**What you need to do**
What is needed is a verbatim copy of each record below.

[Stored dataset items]
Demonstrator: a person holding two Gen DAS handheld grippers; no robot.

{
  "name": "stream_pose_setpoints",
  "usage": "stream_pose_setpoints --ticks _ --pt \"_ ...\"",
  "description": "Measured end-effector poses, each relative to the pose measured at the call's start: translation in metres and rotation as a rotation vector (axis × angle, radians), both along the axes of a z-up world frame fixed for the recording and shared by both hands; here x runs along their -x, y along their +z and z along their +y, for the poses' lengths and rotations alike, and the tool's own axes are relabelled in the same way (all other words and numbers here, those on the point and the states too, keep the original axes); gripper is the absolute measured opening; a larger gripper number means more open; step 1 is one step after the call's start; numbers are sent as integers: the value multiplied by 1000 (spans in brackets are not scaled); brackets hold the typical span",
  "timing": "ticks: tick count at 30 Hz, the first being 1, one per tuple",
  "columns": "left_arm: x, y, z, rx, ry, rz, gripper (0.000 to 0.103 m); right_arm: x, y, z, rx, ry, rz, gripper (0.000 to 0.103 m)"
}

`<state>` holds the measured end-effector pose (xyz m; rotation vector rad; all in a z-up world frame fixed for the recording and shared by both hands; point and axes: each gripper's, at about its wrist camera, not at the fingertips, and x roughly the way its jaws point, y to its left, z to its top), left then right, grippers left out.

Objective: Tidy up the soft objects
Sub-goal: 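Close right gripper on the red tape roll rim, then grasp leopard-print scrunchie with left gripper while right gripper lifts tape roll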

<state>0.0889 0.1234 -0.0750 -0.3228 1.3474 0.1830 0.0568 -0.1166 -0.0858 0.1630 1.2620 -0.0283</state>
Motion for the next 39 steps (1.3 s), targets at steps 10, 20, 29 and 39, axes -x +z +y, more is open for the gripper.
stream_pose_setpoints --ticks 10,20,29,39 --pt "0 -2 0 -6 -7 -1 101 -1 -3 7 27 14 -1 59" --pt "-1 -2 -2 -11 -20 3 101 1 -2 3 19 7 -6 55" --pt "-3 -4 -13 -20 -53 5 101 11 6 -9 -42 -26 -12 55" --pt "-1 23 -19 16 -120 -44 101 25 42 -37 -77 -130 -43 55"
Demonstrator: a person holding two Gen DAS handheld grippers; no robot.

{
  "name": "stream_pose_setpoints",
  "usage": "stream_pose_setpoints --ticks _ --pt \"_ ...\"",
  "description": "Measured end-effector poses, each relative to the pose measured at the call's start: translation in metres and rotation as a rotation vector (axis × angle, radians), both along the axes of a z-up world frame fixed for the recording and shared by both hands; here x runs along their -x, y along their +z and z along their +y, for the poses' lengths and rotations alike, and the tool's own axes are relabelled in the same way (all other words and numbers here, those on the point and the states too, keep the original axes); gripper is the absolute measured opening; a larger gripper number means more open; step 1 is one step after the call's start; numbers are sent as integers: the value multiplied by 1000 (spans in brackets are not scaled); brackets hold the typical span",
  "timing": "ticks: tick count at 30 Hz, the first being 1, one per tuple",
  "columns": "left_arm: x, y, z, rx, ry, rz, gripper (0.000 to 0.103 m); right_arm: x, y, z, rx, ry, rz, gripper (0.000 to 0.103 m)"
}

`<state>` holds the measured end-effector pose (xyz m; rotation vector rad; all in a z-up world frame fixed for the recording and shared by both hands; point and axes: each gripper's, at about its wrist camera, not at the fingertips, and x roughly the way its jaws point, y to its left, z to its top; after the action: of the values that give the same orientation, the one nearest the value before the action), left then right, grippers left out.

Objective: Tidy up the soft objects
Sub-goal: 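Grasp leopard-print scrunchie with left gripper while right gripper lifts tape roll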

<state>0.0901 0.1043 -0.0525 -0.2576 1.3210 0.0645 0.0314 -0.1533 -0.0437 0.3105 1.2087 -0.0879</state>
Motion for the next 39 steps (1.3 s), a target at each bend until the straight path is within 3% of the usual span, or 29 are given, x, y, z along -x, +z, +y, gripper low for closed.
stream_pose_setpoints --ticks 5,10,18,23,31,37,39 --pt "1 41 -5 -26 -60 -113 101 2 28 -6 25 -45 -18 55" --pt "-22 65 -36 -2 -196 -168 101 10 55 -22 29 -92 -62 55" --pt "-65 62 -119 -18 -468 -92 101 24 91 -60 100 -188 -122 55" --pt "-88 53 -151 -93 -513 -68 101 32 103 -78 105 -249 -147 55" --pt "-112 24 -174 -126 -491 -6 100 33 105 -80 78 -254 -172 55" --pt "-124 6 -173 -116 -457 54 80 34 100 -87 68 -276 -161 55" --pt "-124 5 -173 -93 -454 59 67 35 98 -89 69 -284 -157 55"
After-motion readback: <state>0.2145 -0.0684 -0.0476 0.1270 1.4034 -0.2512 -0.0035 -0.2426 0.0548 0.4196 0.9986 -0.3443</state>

**Exercise output**
Demonstrator: a person holding two Gen DAS handheld grippers; no robot.

{
  "name": "stream_pose_setpoints",
  "usage": "stream_pose_setpoints --ticks _ --pt \"_ ...\"",
  "description": "Measured end-effector poses, each relative to the pose measured at the call's start: translation in metres and rotation as a rotation vector (axis × angle, radians), both along the axes of a z-up world frame fixed for the recording and shared by both hands; here x runs along their -x, y along their +z and z along their +y, for the poses' lengths and rotations alike, and the tool's own axes are relabelled in the same way (all other words and numbers here, those on the point and the states too, keep the original axes); gripper is the absolute measured opening; a larger gripper number means more open; step 1 is one step after the call's start; numbers are sent as integers: the value multiplied by 1000 (spans in brackets are not scaled); brackets hold the typical span",
  "timing": "ticks: tick count at 30 Hz, the first being 1, one per tuple",
  "columns": "left_arm: x, y, z, rx, ry, rz, gripper (0.000 to 0.103 m); right_arm: x, y, z, rx, ry, rz, gripper (0.000 to 0.103 m)"
}

`<state>` holds the measured end-effector pose (xyz m; rotation vector rad; all in a z-up world frame fixed for the recording and shared by both hands; point and axes: each gripper's, at about its wrist camera, not at the fingertips, and x roughly the way its jaws point, y to its left, z to its top), left then right, grippers left out.

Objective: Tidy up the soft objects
Sub-goal: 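Close right gripper on the red tape roll rim, then grasp leopard-print scrunchie with left gripper while right gripper lifts tape roll
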
<state>0.0889 0.1234 -0.0750 -0.3228 1.3474 0.1830 0.0568 -0.1166 -0.0858 0.1630 1.2620 -0.0283</state>
Motion for the next 39 steps (1.3 s), targets at steps 10, 20, 29 and 39, axes -x +z +y, more is open for the gripper.
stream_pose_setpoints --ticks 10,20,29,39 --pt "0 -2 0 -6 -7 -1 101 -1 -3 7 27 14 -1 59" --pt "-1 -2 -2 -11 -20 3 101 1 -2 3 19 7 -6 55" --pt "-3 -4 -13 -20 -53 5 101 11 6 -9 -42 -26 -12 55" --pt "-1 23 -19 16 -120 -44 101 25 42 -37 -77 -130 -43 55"
Demonstrator: a person holding two Gen DAS handheld grippers; no robot.

{
  "name": "stream_pose_setpoints",
  "usage": "stream_pose_setpoints --ticks _ --pt \"_ ...\"",
  "description": "Measured end-effector poses, each relative to the pose measured at the call's start: translation in metres and rotation as a rotation vector (axis × angle, radians), both along the axes of a z-up world frame fixed for the recording and shared by both hands; here x runs along their -x, y along their +z and z along their +y, for the poses' lengths and rotations alike, and the tool's own axes are relabelled in the same way (all other words and numbers here, those on the point and the states too, keep the original axes); gripper is the absolute measured opening; a larger gripper number means more open; step 1 is one step after the call's start; numbers are sent as integers: the value multiplied by 1000 (spans in brackets are not scaled); brackets hold the typical span",
  "timing": "ticks: tick count at 30 Hz, the first being 1, one per tuple",
  "columns": "left_arm: x, y, z, rx, ry, rz, gripper (0.000 to 0.103 m); right_arm: x, y, z, rx, ry, rz, gripper (0.000 to 0.103 m)"
}

`<state>` holds the measured end-effector pose (xyz m; rotation vector rad; all in a z-up world frame fixed for the recording and shared by both hands; point and axes: each gripper's, at about its wrist camera, not at the fingertips, and x roughly the way its jaws point, y to its left, z to its top; after the action: of the values that give the same orientation, the one nearest the value before the action), left then right, grippers left out.

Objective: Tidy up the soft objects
Sub-goal: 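Grasp leopard-print scrunchie with left gripper while right gripper lifts tape roll
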
<state>0.0901 0.1043 -0.0525 -0.2576 1.3210 0.0645 0.0314 -0.1533 -0.0437 0.3105 1.2087 -0.0879</state>
Motion for the next 39 steps (1.3 s), a target at each bend until the straight path is within 3% of the usual span, or 29 are given, x, y, z along -x, +z, +y, gripper low for closed.
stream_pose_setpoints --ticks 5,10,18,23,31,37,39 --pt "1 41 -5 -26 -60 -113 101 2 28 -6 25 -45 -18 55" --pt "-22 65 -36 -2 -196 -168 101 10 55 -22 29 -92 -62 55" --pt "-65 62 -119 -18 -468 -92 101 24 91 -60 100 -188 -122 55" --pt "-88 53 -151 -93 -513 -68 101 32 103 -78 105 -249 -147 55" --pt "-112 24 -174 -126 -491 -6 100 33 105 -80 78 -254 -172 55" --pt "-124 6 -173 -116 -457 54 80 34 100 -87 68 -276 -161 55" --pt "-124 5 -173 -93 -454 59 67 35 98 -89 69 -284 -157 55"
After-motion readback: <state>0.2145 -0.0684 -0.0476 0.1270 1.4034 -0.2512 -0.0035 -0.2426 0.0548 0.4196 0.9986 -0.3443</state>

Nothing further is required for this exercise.